*Exercise details*.
Search the material for the string "plastic" and copy each line where it occurs.

*Given data*.
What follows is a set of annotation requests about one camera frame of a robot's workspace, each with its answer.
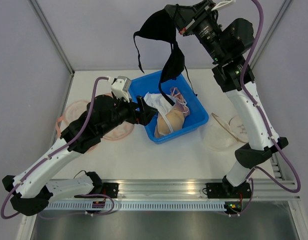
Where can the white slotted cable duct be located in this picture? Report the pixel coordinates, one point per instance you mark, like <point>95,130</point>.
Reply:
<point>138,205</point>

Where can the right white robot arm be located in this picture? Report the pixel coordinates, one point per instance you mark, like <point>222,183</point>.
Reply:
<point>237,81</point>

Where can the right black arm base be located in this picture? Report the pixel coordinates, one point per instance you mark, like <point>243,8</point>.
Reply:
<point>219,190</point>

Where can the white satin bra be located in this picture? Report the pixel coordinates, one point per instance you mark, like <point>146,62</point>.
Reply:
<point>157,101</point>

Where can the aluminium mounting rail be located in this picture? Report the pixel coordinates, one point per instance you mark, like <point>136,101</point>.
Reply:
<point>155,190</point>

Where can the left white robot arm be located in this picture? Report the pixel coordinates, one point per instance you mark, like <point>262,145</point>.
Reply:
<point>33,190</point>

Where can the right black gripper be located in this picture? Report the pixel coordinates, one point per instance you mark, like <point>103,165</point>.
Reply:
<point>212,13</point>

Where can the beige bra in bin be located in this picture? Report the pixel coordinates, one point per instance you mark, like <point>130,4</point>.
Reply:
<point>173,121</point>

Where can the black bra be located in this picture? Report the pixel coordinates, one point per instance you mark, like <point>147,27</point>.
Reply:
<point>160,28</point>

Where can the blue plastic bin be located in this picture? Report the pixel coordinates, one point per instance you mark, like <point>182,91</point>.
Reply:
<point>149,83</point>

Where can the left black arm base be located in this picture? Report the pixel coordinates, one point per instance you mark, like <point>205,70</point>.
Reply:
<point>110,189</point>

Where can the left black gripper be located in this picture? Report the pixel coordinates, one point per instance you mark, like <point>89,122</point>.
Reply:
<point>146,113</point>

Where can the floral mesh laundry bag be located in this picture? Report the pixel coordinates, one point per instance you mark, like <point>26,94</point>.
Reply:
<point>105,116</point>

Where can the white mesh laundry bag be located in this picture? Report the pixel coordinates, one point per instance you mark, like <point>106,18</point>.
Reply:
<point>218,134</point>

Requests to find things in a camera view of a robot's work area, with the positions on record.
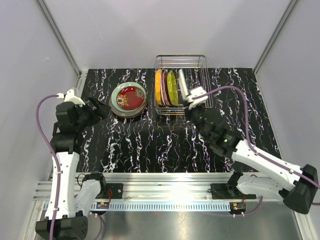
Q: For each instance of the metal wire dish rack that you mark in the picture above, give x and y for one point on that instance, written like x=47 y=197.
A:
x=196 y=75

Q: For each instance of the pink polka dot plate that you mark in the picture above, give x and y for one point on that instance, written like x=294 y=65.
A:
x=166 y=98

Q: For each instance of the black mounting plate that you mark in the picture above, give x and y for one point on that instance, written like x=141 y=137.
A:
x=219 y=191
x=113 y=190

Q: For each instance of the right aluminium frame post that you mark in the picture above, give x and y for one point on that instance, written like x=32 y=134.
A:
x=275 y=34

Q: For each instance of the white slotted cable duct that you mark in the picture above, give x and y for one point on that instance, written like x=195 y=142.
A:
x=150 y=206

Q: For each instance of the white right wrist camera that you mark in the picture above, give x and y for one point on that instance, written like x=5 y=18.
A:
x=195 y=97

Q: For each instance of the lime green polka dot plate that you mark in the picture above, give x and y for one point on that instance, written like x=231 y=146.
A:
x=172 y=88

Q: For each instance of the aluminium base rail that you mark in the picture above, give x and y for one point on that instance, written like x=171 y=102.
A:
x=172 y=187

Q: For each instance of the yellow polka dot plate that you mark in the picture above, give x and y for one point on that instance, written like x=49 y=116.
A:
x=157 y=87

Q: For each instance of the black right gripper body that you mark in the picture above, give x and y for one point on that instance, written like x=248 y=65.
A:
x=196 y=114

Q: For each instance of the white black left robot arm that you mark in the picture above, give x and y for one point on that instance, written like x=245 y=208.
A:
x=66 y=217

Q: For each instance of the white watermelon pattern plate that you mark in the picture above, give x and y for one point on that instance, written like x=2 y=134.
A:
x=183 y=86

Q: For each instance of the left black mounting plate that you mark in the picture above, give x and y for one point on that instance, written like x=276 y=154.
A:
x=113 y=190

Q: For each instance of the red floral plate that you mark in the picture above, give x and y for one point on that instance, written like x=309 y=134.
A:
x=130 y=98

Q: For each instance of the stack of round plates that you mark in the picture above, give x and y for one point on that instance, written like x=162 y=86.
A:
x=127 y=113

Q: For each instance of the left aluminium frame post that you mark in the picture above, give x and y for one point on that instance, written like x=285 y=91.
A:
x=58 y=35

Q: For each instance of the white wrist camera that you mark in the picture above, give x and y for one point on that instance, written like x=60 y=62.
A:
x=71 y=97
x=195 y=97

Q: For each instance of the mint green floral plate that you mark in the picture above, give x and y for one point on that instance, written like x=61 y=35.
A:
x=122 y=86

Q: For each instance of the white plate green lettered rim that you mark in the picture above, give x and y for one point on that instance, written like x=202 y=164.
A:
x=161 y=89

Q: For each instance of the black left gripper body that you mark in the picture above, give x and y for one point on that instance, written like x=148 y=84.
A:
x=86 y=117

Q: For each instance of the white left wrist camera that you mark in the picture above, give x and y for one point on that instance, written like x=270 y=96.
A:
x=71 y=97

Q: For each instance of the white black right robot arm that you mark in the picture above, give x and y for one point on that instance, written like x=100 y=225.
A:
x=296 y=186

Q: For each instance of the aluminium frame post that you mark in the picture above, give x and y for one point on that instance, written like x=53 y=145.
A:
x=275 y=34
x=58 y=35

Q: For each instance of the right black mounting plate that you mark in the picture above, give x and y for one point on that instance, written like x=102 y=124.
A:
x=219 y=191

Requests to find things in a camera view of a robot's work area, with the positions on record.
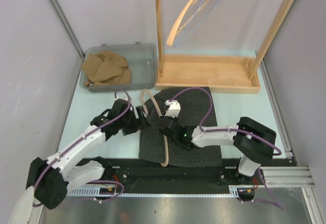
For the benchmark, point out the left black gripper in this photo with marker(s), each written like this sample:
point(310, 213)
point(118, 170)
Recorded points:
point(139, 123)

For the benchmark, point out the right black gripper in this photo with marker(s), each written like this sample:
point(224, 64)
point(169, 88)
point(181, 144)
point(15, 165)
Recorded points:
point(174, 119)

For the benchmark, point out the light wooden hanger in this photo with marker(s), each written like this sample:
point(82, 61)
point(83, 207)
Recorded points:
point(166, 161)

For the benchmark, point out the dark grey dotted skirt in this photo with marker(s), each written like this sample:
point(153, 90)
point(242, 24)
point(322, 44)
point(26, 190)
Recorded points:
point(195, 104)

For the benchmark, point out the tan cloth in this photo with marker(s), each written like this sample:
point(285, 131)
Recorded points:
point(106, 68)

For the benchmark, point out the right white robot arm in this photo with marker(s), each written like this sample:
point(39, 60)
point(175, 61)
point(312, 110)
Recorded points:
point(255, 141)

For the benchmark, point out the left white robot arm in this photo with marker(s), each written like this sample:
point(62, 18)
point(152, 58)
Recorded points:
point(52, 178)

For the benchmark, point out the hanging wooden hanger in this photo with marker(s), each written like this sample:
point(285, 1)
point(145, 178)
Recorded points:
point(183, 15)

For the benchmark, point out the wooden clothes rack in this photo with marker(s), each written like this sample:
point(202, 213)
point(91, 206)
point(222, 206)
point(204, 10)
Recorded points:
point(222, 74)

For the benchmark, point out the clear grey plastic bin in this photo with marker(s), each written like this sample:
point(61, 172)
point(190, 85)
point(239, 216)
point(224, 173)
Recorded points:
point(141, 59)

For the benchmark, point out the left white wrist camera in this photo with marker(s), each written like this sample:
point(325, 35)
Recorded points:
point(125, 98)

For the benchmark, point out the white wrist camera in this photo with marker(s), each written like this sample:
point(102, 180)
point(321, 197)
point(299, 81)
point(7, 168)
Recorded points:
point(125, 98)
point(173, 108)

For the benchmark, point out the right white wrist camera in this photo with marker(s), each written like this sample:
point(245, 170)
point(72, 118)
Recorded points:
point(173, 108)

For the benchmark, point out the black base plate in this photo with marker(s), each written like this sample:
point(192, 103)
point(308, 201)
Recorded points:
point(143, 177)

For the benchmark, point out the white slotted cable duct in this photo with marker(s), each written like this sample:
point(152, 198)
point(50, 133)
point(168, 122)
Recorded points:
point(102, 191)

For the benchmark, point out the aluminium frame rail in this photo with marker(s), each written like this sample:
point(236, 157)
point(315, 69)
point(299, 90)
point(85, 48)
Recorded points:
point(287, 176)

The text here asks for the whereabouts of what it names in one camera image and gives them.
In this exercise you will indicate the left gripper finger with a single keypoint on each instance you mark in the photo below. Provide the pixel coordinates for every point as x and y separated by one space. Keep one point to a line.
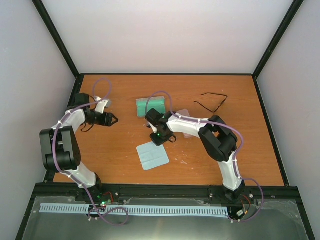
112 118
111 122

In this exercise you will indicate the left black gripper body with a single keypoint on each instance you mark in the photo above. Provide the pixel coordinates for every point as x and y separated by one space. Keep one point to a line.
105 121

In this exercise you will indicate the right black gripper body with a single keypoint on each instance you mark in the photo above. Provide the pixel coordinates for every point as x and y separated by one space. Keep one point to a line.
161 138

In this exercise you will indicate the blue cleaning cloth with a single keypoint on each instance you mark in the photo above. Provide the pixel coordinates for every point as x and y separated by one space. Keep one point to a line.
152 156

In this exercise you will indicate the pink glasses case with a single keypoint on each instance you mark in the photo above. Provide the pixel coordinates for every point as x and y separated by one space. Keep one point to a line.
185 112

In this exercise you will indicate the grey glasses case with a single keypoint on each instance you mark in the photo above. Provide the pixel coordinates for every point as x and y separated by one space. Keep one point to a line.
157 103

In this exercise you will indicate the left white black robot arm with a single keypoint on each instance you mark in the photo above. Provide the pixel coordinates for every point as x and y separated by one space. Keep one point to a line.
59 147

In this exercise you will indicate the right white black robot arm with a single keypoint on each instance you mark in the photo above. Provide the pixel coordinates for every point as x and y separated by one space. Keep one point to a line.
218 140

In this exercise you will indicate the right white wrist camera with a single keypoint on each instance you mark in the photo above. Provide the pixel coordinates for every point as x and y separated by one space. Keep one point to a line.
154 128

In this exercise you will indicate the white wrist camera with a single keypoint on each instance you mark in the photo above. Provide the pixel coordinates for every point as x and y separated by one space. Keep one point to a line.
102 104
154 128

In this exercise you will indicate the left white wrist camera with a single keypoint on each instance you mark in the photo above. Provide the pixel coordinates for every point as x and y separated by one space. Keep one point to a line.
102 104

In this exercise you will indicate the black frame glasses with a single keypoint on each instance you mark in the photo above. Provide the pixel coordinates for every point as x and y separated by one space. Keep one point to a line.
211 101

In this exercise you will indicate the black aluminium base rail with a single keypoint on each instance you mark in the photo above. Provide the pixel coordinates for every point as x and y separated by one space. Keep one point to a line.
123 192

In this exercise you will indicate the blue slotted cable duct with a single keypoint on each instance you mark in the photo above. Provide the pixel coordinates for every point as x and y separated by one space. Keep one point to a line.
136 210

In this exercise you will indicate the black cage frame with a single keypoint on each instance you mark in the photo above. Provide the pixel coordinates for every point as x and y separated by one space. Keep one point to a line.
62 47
---
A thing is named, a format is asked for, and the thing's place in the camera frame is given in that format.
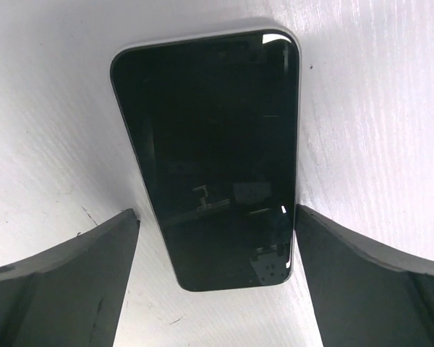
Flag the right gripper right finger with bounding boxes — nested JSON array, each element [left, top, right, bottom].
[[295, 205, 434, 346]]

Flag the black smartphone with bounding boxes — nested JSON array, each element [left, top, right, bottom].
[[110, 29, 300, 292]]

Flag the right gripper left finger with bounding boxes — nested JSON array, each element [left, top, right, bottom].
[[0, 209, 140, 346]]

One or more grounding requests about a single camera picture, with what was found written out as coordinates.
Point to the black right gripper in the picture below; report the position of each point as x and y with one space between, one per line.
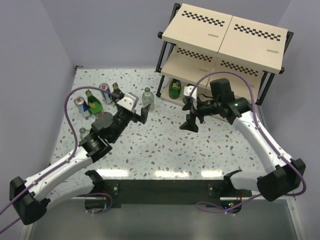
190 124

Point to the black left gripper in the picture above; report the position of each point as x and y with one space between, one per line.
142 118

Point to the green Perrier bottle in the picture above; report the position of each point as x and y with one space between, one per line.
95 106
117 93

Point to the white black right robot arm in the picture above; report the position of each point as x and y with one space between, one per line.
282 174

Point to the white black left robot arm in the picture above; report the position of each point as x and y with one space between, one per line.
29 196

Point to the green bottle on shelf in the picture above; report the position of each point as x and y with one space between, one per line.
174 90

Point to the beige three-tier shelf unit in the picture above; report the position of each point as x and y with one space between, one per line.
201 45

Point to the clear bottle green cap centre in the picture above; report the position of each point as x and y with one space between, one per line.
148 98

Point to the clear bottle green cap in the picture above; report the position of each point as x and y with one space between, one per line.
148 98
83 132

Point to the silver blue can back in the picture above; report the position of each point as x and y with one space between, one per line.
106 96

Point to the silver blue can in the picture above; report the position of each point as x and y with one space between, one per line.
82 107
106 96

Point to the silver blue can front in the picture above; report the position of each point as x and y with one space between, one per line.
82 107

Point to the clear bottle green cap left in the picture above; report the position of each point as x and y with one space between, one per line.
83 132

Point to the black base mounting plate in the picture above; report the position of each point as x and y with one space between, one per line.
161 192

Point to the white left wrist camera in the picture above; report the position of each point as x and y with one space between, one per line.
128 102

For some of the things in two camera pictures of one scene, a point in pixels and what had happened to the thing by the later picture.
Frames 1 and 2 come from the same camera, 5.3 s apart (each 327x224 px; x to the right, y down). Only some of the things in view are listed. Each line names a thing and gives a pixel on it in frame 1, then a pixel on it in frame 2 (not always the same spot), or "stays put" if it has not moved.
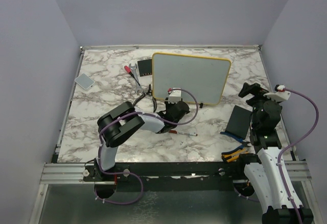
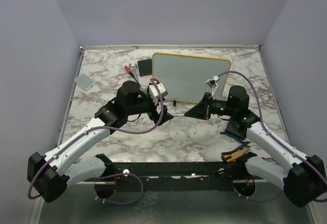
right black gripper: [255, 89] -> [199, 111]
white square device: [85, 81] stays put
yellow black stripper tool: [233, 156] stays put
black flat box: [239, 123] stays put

*Task response*.
Where can the blue plastic bin be located in this picture? Report the pixel coordinates, one point per instance you mark, like <point>182,91</point>.
For the benchmark, point out the clear grey plastic bin in this photo with marker(s), each written like this sample:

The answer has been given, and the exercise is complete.